- What the task requires: Only an exact retyping of all the entries counts as an answer.

- Given records:
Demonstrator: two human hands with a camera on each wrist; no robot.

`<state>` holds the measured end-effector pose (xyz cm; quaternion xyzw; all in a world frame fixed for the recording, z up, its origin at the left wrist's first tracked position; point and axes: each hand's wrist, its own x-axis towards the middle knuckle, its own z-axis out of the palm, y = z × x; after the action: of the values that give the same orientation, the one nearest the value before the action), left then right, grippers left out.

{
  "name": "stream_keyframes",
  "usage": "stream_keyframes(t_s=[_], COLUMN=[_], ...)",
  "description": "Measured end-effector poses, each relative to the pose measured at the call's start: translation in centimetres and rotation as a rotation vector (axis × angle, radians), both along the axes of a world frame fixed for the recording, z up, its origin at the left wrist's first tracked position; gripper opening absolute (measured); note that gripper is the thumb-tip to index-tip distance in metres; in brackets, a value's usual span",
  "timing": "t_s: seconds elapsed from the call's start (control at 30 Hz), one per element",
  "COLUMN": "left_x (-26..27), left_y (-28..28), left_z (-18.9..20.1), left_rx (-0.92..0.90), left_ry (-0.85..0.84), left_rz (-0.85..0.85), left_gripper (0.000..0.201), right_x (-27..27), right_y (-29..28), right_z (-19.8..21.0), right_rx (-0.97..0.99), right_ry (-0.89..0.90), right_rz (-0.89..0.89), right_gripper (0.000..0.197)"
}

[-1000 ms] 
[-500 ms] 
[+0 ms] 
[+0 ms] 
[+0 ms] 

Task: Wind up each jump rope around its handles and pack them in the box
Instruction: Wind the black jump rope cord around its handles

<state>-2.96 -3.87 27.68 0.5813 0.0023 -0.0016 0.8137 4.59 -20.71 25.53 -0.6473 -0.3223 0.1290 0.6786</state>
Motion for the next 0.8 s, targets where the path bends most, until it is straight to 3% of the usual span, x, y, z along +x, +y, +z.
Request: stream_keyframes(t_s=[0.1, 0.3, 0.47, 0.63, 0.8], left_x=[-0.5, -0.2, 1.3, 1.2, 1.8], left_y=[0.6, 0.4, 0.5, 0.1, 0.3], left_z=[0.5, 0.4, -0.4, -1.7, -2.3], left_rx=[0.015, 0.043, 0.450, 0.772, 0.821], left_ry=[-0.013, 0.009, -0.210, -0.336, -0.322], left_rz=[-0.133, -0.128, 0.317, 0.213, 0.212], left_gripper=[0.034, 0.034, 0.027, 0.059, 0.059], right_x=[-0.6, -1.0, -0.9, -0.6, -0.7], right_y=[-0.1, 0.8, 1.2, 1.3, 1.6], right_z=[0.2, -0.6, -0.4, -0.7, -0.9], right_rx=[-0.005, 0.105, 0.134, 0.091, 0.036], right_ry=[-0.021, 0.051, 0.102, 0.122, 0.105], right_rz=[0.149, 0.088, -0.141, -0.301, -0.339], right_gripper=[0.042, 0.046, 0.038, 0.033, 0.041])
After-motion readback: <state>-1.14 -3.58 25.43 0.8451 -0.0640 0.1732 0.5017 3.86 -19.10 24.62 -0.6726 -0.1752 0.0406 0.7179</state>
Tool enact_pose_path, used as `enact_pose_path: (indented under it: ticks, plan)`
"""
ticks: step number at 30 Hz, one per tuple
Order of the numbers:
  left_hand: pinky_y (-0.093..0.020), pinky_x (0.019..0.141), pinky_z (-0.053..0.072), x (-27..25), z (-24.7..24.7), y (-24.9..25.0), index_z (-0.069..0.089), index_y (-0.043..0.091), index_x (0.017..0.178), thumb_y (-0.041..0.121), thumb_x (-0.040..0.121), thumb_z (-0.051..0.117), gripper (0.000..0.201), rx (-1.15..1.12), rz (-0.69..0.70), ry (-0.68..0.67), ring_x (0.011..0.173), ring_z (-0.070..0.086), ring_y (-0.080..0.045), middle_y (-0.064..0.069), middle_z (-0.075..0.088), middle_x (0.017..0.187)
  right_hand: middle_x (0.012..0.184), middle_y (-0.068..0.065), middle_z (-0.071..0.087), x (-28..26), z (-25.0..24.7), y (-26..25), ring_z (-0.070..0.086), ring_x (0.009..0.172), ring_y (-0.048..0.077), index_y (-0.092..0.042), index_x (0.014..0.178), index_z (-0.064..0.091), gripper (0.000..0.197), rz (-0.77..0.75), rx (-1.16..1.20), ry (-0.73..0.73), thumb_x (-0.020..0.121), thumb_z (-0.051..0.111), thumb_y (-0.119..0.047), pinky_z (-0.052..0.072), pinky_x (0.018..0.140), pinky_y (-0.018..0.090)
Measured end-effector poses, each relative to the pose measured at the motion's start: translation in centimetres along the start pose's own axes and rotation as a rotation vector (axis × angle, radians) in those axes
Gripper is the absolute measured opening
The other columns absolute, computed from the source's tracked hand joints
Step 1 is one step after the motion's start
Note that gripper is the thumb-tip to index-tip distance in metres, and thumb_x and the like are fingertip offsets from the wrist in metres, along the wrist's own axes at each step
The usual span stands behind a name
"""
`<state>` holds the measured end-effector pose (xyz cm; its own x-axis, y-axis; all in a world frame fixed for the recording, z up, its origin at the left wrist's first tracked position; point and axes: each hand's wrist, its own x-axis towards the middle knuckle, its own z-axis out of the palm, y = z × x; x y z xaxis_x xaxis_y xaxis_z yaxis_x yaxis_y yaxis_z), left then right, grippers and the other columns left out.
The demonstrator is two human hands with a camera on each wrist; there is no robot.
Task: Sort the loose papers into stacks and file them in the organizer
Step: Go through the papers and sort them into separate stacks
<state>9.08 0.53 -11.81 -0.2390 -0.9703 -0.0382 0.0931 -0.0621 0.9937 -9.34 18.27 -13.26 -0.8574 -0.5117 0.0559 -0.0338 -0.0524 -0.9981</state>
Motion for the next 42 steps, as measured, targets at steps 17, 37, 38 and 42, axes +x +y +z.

- Response to this task:
Demonstrator: two human hands with a camera on each wrist; no robot.

`<state>` holds the measured end-effector pose (xyz cm; quaternion xyzw; all in a world frame fixed for the recording, z up, its origin at the left wrist's first tracked position; point and axes: each hand's wrist, its own x-axis towards the middle knuckle, its own z-axis out of the palm, y = z × x; after the action: of the values that give the same orientation, the one nearest the value before the action), left then right, grippers left out.

{
  "name": "stream_keyframes",
  "usage": "stream_keyframes(t_s=[_], COLUMN=[_], ...)",
  "description": "Measured end-effector poses, each relative to the pose measured at the call's start: translation in centimetres and rotation as a rotation vector (axis × angle, radians), both along the axes of a world frame fixed for the recording, z up, its origin at the left wrist's first tracked position; gripper opening absolute (measured); note that gripper is the thumb-tip to index-tip distance in metres; in brackets, a value's usual span",
  "timing": "t_s: seconds elapsed from the call's start (control at 30 Hz), one per element",
  "COLUMN": "left_x (-26..27), left_y (-28..28), left_z (-18.9..20.1), left_rx (-0.92..0.90), left_ry (-0.85..0.84), left_rz (-0.85..0.85), left_gripper (0.000..0.201), right_x (-27..27), right_y (-29..28), right_z (-19.8..21.0), right_rx (-0.97..0.99), right_ry (-0.89..0.90), right_rz (-0.89..0.89), right_gripper (0.000..0.197)"
}

[-1000 ms] 
[-500 ms] 
[+0 ms] 
[+0 ms] 
[+0 ms] 

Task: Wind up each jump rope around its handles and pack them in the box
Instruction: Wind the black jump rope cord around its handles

<state>-2.96 -3.87 27.68 0.5813 0.0023 -0.0016 0.8137 4.59 -20.71 25.53 -0.6473 -0.3223 0.1290 0.6786</state>
Motion for the next 0.8 s, targets where the path bends most, until it is straight to 3% of the usual span, x, y, z along +x, +y, +z.
Request: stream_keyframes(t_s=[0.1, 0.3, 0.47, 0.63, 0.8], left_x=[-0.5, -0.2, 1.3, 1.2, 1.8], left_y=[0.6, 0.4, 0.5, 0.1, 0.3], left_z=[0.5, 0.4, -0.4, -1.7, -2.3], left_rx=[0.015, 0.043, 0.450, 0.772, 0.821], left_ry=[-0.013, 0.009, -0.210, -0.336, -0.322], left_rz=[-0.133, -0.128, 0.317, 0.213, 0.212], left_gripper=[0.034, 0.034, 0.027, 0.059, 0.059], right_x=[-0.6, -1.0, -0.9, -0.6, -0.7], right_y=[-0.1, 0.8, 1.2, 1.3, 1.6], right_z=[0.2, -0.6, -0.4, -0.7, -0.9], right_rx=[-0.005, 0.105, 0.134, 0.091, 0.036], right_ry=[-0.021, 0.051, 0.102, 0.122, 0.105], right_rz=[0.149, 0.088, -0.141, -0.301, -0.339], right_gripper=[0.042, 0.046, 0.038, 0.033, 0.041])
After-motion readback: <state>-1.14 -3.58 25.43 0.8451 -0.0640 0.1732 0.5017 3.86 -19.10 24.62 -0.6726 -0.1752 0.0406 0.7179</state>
Tool enact_pose_path, used as `enact_pose_path: (indented under it: ticks, plan)`
"""
ticks: step number at 30 Hz, one per tuple
Order of the numbers:
  left_hand: pinky_y (-0.093..0.020), pinky_x (0.019..0.141), pinky_z (-0.053..0.072), x (-27..25), z (-24.7..24.7), y (-24.9..25.0), index_z (-0.069..0.089), index_y (-0.043..0.091), index_x (0.017..0.178), thumb_y (-0.041..0.121), thumb_x (-0.040..0.121), thumb_z (-0.051..0.117), gripper (0.000..0.201), rx (-1.15..1.12), rz (-0.69..0.70), ry (-0.68..0.67), ring_x (0.011..0.173), ring_z (-0.070..0.086), ring_y (-0.080..0.045), middle_y (-0.064..0.069), middle_z (-0.075..0.088), middle_x (0.017..0.187)
  right_hand: middle_x (0.012..0.184), middle_y (-0.068..0.065), middle_z (-0.071..0.087), x (-28..26), z (-25.0..24.7), y (-26..25), ring_z (-0.070..0.086), ring_x (0.009..0.172), ring_y (-0.048..0.077), index_y (-0.092..0.042), index_x (0.014..0.178), index_z (-0.064..0.091), gripper (0.000..0.197), rz (-0.77..0.75), rx (-1.16..1.20), ry (-0.73..0.73), thumb_x (-0.020..0.121), thumb_z (-0.051..0.111), thumb_y (-0.119..0.047), pinky_z (-0.052..0.072), pinky_x (0.018..0.140), pinky_y (-0.018..0.090)
Measured end-effector poses, each relative to the pose measured at the motion's start: translation in centimetres along the start pose's own axes and rotation as a rotation vector (axis × angle, radians) in those axes
Gripper is the absolute measured opening
The other columns absolute, computed from the source's tracked hand joints
Step 1 is one step after the motion's start
Note that gripper is the thumb-tip to index-tip distance in metres, and thumb_x and the like are fingertip offsets from the wrist in metres, along the wrist's own axes at each step
The usual span stands behind a name
"""
`<state>` holds the measured end-effector pose (xyz cm; its own x-axis, y-axis; all in a world frame fixed for the recording, z up, its origin at the left wrist's first tracked position; point and axes: each hand's wrist, its own x-axis towards the middle knuckle, its own z-axis out of the palm, y = z × x; x y z xaxis_x xaxis_y xaxis_z yaxis_x yaxis_y yaxis_z), left then right, grippers and the other columns left out.
The demonstrator is two human hands with a camera on each wrist; there is no robot.
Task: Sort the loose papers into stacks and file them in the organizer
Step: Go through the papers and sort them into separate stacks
<state>9.08 0.53 -11.81 -0.2390 -0.9703 -0.0382 0.0931 -0.0621 0.9937 -9.34 18.27 -13.26 -0.8574 -0.5117 0.0559 -0.0338 -0.0524 -0.9981</state>
Motion for the next 42 steps, as measured, targets at steps 17, 37, 38 and 42, axes +x +y +z.

The exercise is now finished.